In 1894 she worked on the iconic campaign of Lucy Flower, who was elected a university trustee and the first Illinois woman to hold a statewide position. In the election year of 1896, the Republican Women’s State Central Committee asked her to canvass the state for William McKinley, who had spoken against lynching as Ohio Governor. Ida had a six-month-old baby at the time and traveled under the condition that a nurse be provided at every stop. “I honestly believe that I am the only woman in the United States who ever traveled throughout the country with a nursing baby to make political speeches,” she later boasted. Wells-Barnett was also active in the National Association of Colored Women (NACW) which she helped found, with its Suffrage Department and 100,000- membership in Illinois and across the country.
For African Americans, women’s suffrage also meant black suffrage and few were more passionate than Wells-Barnett about the role women could play at a time of mob-rule, rape with impunity, and Supreme Court-sanctioned segregation. Women’s organizations were the “new power, the new molder of public sentiment, to accomplish the reforms that the pulpit and the law have failed to do,” she believed. Born in Mississippi in 1862, Ida had grown up with African Americans—like her formerly enslaved father—exercising the power of the vote to protect and provide for family and community. By the time she was thirty, Blacks were disenfranchised and at the mercy of a vengeful South. It was the 1892 lynching of one of her closest friends in Memphis, Thomas Moss, that marked the beginning of her anti-lynching career.
Wells-Barnett estimated that nearly 3500 men, women, and children had been lynched between 1885 and 1912; moreover, as attested to by the vicious Springfield, Illinois, riot in 1908, mob-violence was no longer limited to the South. As Ida would write in her 1910 essay, “How Enfranchisement Stops Lynching,” the alarming development made even more urgent anti-lynching laws, like that in Illinois, and the election of legislators who would make them. As the black Alabama suffragist, Adella Hunt Logan, member of both NAWSA and the NACW, pointed out, “If white American women with all their natural and acquired advantages need the ballot… how much more do black Americans, male and female, need the strong defense of the vote?”
In 1913, with the recent granting of the franchise by California, Nevada, and Arizona, women’s suffrage was gaining unmistakable momentum. Illinois had its own prospects. The stars were aligned for the passage of the Presidential and Municipal Suffrage Bill which Ida and others had been working toward for decades. It would allow women to vote for presidential electors, mayors, aldermen, judges, and other municipal offices. If the partial suffrage legislation passed, Illinois would be the first state east of the Mississippi to have such a law and it would make its activists influential actors not only in Illinois but in the national campaign for full suffrage. In anticipation of the bill, Wells-Barnett—with the help of the white suffragist Belle Squire—created the Alpha Suffrage Club at the beginning of the year.
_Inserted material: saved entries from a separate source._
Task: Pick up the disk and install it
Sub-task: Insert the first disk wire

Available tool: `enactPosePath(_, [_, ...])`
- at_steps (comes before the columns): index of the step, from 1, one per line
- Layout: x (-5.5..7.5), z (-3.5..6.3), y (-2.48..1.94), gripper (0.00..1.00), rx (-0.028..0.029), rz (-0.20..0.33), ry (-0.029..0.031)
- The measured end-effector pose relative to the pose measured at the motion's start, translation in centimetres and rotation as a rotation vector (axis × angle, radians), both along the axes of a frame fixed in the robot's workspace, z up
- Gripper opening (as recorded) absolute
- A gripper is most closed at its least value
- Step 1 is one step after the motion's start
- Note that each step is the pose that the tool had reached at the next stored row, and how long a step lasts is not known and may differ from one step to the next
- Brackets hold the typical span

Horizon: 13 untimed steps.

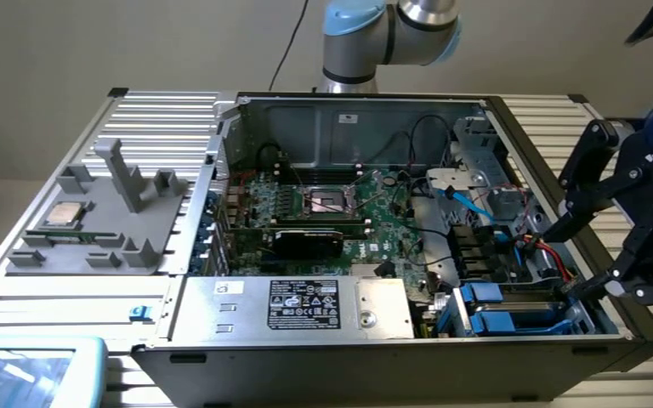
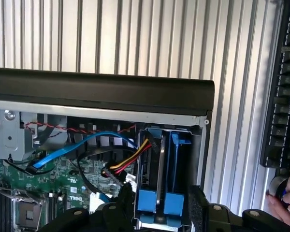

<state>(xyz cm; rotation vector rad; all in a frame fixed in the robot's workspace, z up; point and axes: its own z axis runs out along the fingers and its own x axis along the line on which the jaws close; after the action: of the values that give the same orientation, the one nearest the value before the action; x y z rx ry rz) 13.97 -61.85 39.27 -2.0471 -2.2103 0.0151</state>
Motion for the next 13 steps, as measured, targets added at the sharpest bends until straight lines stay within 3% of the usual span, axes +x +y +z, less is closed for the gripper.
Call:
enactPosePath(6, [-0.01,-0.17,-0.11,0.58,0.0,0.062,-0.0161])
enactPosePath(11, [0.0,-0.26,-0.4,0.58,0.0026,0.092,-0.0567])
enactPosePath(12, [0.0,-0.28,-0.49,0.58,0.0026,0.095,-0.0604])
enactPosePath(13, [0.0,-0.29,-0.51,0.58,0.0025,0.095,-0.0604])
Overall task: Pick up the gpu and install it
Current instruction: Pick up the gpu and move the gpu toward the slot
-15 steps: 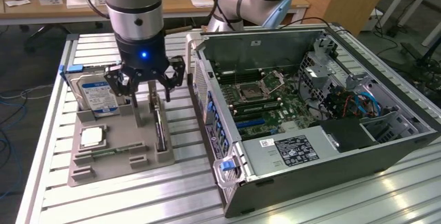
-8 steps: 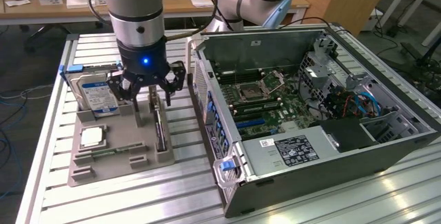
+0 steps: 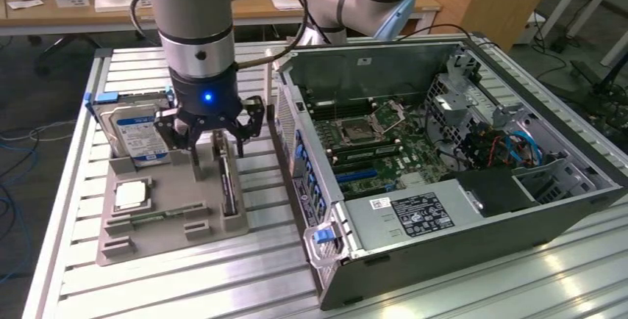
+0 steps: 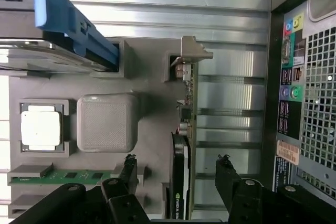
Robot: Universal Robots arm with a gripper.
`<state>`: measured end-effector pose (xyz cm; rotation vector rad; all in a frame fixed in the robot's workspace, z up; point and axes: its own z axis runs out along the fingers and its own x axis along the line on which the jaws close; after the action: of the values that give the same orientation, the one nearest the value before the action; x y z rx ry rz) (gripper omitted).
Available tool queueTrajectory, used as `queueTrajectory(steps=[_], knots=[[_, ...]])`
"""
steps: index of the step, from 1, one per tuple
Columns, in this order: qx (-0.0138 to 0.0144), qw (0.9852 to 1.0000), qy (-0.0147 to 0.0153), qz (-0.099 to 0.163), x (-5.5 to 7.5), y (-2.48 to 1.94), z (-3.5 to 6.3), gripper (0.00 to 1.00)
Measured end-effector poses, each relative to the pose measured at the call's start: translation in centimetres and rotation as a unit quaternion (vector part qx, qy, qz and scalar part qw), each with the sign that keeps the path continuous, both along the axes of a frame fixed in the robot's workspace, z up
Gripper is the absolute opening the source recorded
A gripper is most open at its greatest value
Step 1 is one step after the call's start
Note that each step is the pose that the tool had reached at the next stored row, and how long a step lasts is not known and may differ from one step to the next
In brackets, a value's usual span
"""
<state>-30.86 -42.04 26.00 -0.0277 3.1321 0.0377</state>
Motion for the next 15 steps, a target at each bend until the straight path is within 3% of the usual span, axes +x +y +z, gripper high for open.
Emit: queueTrajectory(steps=[3,15], knots=[[0.0001,1.0,-0.0004,-0.007,0.0,-0.22,-0.41,0.71],[0.0001,0.9999,-0.0004,-0.01,0.0,-0.24,-2.6,0.71]])
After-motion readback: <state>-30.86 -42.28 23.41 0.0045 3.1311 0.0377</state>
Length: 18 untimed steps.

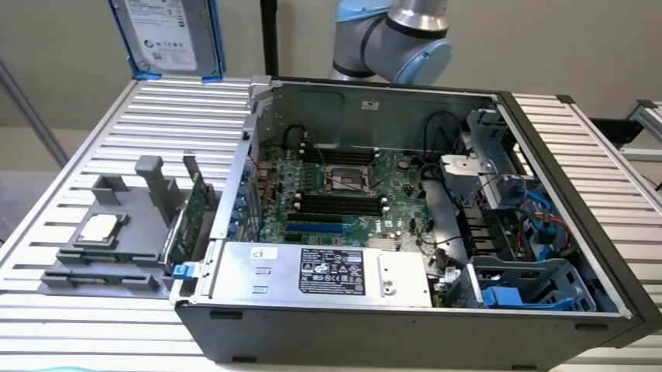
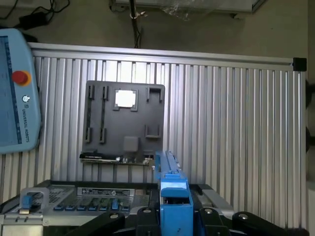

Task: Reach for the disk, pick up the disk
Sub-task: 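Pick up the disk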

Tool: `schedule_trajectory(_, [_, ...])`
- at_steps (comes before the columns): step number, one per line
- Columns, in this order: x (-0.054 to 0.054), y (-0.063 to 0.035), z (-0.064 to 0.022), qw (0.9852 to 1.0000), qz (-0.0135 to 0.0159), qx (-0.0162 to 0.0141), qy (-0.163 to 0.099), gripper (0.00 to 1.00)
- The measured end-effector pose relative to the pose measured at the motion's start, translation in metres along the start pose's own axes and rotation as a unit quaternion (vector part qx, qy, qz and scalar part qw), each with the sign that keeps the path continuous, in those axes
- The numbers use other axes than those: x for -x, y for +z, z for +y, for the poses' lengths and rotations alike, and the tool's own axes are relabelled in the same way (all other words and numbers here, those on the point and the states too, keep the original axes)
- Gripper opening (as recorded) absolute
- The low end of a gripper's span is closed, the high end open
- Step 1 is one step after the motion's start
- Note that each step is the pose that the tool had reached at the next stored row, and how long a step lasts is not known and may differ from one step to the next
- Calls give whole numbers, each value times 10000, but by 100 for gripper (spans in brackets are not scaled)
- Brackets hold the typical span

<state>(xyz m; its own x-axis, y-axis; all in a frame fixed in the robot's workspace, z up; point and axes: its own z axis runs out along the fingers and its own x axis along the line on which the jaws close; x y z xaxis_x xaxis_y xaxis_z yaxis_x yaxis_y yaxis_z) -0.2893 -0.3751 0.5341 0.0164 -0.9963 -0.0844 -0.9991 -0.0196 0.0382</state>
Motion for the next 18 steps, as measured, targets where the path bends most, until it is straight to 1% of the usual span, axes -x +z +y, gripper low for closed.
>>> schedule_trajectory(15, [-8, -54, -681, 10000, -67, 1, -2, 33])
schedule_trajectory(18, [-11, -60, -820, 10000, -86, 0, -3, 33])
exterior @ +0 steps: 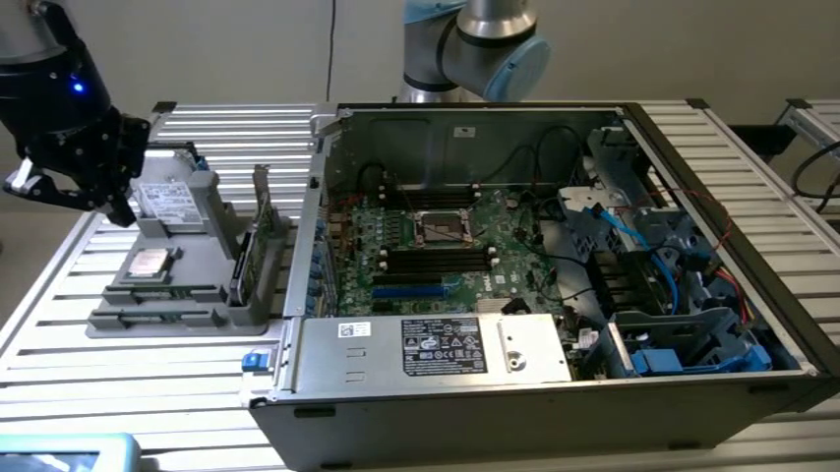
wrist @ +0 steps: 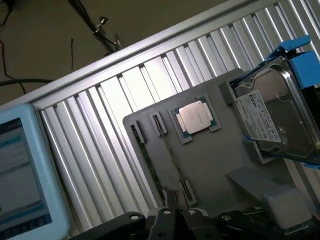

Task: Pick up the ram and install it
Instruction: 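Pick up the ram and move it above insertion slot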

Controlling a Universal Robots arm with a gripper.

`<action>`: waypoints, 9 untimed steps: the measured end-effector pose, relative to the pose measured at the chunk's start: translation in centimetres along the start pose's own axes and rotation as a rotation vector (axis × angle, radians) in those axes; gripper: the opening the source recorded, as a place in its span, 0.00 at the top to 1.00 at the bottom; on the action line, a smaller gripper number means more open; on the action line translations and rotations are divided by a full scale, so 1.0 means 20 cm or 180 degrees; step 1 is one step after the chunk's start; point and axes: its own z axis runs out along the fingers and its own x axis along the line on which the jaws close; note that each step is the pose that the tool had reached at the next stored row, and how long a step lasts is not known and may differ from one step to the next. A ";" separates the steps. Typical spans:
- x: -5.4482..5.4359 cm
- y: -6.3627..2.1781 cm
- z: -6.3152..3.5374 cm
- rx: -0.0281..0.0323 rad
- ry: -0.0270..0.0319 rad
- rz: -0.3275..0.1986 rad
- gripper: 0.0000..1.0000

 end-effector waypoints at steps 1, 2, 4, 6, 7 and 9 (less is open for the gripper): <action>0.00 0.000 0.001 0.0002 0.0002 -0.0057 0.89; 0.00 0.000 0.002 0.0005 0.0005 -0.0116 0.89; 0.00 0.000 0.003 0.0009 0.0010 -0.0232 0.89; 0.00 0.000 0.004 0.0013 0.0014 -0.0346 0.89; 0.00 0.000 0.004 0.0016 0.0017 -0.0403 0.89; 0.00 0.000 0.005 0.0022 0.0021 -0.0518 0.89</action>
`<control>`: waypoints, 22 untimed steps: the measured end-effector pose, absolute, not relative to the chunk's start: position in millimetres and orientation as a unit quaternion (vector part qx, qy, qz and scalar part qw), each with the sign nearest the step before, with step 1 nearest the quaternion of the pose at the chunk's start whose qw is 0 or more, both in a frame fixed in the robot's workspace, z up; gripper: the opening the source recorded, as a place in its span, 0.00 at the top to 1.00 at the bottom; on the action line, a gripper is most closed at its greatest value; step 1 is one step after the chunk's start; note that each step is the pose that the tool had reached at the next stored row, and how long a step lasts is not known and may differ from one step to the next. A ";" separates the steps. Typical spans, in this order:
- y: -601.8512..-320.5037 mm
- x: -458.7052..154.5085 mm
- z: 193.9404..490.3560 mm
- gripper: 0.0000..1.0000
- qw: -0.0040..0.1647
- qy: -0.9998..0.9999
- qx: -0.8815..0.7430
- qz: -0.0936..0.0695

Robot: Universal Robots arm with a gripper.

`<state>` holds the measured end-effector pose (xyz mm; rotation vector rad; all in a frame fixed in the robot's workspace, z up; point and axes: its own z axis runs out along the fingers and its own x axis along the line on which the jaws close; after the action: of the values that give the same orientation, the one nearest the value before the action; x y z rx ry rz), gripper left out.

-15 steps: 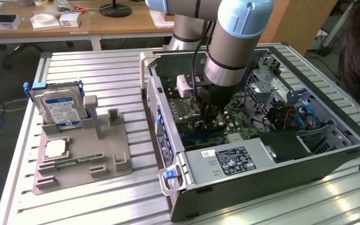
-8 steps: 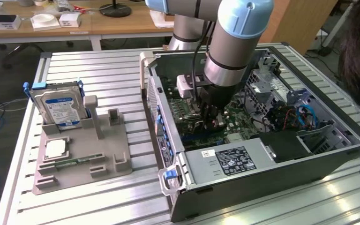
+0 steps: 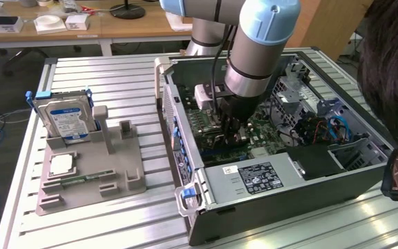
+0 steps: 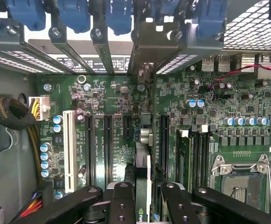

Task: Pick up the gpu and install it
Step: 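Insert the gpu into the slot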

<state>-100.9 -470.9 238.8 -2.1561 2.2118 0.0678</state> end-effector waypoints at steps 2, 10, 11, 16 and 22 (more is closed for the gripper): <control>-470.9 -101.2 238.4 0.74 0.026 0.716 -0.698 0.022; -470.8 -101.2 238.2 0.74 0.026 0.716 -0.698 0.022; -470.8 -101.2 238.3 0.74 0.026 0.716 -0.698 0.022; -470.8 -101.2 238.3 0.74 0.026 0.716 -0.698 0.022; -470.9 -101.2 234.5 0.74 0.026 0.716 -0.698 0.022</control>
<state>-101.2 -470.9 234.5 -2.1564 2.2116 0.0678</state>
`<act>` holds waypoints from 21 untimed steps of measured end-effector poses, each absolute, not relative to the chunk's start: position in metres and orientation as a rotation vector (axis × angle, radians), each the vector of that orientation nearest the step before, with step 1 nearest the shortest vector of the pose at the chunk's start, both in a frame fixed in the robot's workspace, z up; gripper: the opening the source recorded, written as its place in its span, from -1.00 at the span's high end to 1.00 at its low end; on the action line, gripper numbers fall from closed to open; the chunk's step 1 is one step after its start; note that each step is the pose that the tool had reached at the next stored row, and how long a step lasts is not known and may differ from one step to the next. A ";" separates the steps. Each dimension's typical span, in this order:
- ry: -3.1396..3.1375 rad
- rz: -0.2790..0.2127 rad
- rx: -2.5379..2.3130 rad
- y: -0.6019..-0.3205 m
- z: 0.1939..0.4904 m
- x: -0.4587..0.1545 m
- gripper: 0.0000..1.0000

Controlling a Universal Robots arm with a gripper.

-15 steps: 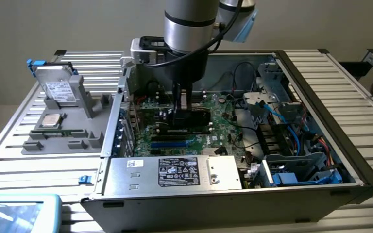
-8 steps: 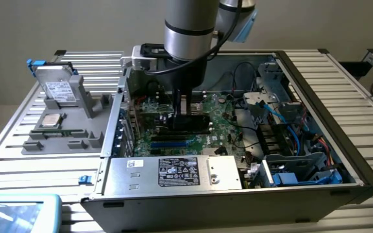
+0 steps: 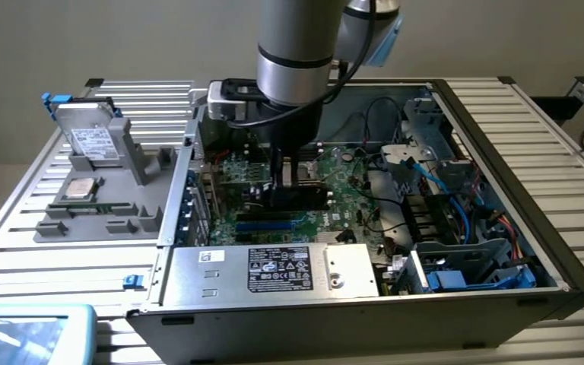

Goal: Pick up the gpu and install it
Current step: 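Insert the gpu into the slot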

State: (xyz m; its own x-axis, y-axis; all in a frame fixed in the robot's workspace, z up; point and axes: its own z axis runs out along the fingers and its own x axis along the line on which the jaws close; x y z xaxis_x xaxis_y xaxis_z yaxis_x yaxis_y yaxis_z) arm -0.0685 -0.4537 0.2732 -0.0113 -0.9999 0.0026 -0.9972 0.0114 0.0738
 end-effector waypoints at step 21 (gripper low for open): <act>-2.190 -0.080 2.165 -0.454 0.256 -0.073 0.44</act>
State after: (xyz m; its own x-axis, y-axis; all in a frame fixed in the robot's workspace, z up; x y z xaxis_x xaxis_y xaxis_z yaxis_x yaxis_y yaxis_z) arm -0.0732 -0.4537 0.2560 -0.0111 -0.9999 0.0066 -0.9967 0.0116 0.0798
Ida’s immediate goal was to make African-American women a force in electoral politics—beginning with Chicago’s deteriorating Second Ward where she and a burgeoning black population resided. Ruled by the Republican machine which maintained white leadership through graft, patronage, and corruption, it would take women, Wells-Barnett believed, to break the machine’s stranglehold and improve the quality of life of the ward’s more than 60,000 citizens. The initial step would be one of self-determination: the election of the first black alderman to preside over the Second Ward.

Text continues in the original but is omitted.